Rajvardhan Hangargekar

Personal information
- Full name: Rajvardhan S Hangargekar
- Born: 10 November 2002 (age 23) Tuljapur, Maharashtra, India
- Batting: Right-handed
- Bowling: Right-arm fast
- Role: All-rounder

Domestic team information
- 2021–present: Maharashtra
- 2023: Chennai Super Kings
- 2025: Lucknow Super Giants

Career statistics
| Competition | FC | LA | T20 |
| Matches | 5 | 24 | 16 |
| Runs scored | 18 | 96 | 28 |
| Batting average | 3.00 | 12.00 | 9.33 |
| 100s/50s | 0/0 | 0/0 | 0/0 |
| Top score | 5 | 24 | 11 |
| Balls bowled | 821 | 1047 | 288 |
| Wickets | 13 | 41 | 14 |
| Bowling average | 42.46 | 24.68 | 30.85 |
| 5 wickets in innings | 0 | 2 | 0 |
| 10 wickets in match | 0 | – | – |
| Best bowling | 3/58 | 5/42 | 3/36 |
| Catches/stumpings | 1/– | 2/– | 4/– |
- Source: Cricinfo, 15 March 2025

= Rajvardhan Hangargekar =

Indian cricketer (born 2002)

Rajvardhan Hangargekar (born 10 November 2002) is an Indian cricketer. He plays for Maharashtra in domestic cricket and Lucknow Super Giants in the Indian Premier League.

He made his Twenty20 debut on 16 January 2021, for Maharashtra in the 2020–21 Syed Mushtaq Ali Trophy. He made his List A debut on 21 February 2021, for Maharashtra in the 2020–21 Vijay Hazare Trophy. In December 2021, he was named in India's team for the 2022 ICC Under-19 Cricket World Cup in the West Indies.
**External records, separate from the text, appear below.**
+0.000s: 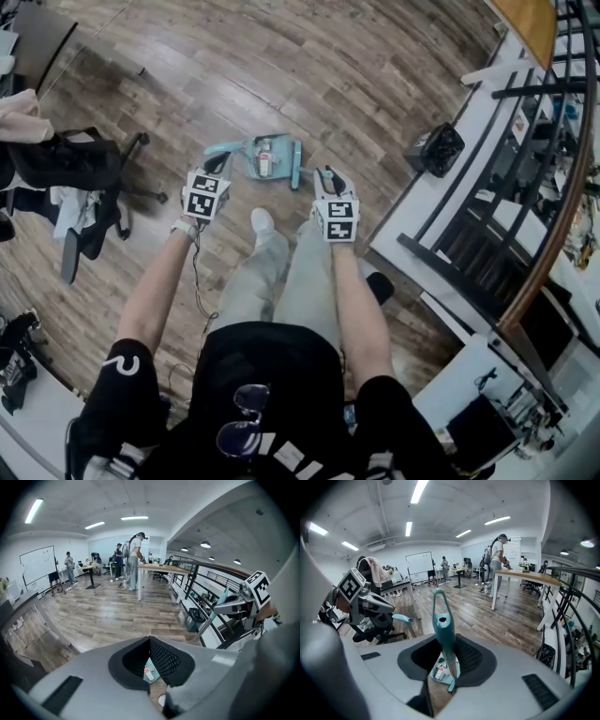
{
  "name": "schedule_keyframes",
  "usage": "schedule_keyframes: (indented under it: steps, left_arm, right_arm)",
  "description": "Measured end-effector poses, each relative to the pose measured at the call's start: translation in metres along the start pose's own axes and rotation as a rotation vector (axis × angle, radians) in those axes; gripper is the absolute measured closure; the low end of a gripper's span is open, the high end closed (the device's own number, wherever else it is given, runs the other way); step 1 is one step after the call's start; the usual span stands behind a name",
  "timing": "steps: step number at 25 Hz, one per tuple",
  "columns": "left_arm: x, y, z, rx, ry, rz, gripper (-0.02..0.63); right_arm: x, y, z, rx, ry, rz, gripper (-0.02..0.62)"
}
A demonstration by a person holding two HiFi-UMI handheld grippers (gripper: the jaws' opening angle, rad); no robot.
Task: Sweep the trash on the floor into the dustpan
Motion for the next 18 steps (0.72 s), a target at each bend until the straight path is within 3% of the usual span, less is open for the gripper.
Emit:
schedule_keyframes:
  steps: [13,18]
  left_arm:
    - [-0.058,0.029,-0.031,-0.079,0.141,0.054,0.607]
    - [-0.081,0.042,-0.043,-0.108,0.209,0.034,0.607]
  right_arm:
    - [-0.052,0.035,-0.022,-0.037,-0.004,0.037,0.508]
    - [-0.073,0.053,-0.024,-0.042,-0.030,0.020,0.508]
Point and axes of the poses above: the fingertips, and each gripper's own axes: x forward along the fingers, y to its right, z out of its underside, the point moved 7 cm from there along -x, backward along the fingers, and after that the axes turned 3 degrees about -x, right-handed, at the moved point
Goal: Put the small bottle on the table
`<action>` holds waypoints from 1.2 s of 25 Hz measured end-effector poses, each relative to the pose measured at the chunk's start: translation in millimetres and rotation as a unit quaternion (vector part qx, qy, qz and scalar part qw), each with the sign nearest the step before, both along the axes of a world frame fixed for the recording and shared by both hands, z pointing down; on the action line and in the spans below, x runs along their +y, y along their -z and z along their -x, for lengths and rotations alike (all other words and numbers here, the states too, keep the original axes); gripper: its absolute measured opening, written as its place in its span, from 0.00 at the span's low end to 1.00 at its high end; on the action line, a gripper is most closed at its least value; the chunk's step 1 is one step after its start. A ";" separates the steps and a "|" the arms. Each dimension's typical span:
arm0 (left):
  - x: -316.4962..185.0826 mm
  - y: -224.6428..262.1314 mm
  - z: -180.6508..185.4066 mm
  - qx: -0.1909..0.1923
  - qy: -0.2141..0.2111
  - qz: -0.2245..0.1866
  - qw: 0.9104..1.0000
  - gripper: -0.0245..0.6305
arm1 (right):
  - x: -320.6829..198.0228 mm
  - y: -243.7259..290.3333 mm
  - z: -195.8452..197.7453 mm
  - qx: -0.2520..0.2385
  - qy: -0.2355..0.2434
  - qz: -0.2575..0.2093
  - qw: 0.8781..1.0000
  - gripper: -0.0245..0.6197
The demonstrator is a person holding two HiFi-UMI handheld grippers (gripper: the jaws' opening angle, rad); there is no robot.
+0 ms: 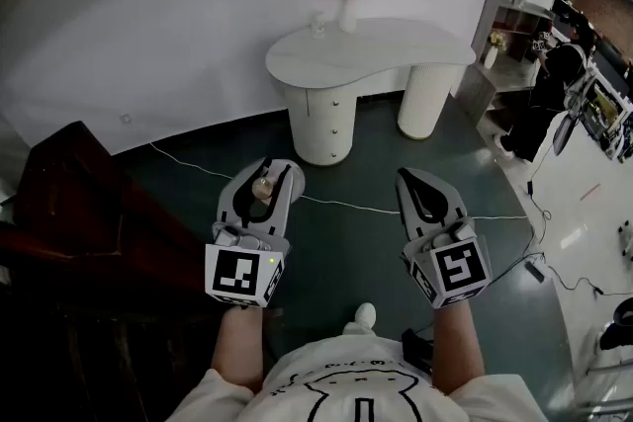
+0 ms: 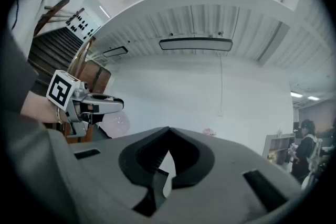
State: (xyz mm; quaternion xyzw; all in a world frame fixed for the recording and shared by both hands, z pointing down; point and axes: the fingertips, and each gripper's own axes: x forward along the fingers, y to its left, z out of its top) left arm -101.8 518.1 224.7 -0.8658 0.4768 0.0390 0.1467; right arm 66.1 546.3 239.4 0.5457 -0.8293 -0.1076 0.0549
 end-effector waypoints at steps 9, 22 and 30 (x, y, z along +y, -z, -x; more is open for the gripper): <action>40.6 2.3 23.4 -0.002 -0.018 -0.010 1.000 0.20 | 43.2 -2.8 31.2 -0.020 -0.013 -0.006 1.000 0.02; 13.4 4.6 46.3 0.009 0.019 -0.014 1.000 0.20 | 11.8 1.6 35.5 -0.037 0.001 -0.022 0.999 0.02; -71.7 -2.2 21.9 0.014 0.045 -0.022 0.999 0.20 | -85.8 -12.5 4.8 -0.042 0.021 -0.019 0.999 0.02</action>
In February 2022, he was bought by the Chennai Super Kings in the auction for the 2022 Indian Premier League tournament.

On 31 March 2023, he made his IPL debut for Chennai Super Kings in the 2023 Indian Premier League.

On 19 July 2023, in the 2023 ACC Emerging Teams Asia Cup match against Pakistan A cricket team Hangargekar picked up 5 wickets conceding only 42 runs guiding India A cricket team to a resounding victory.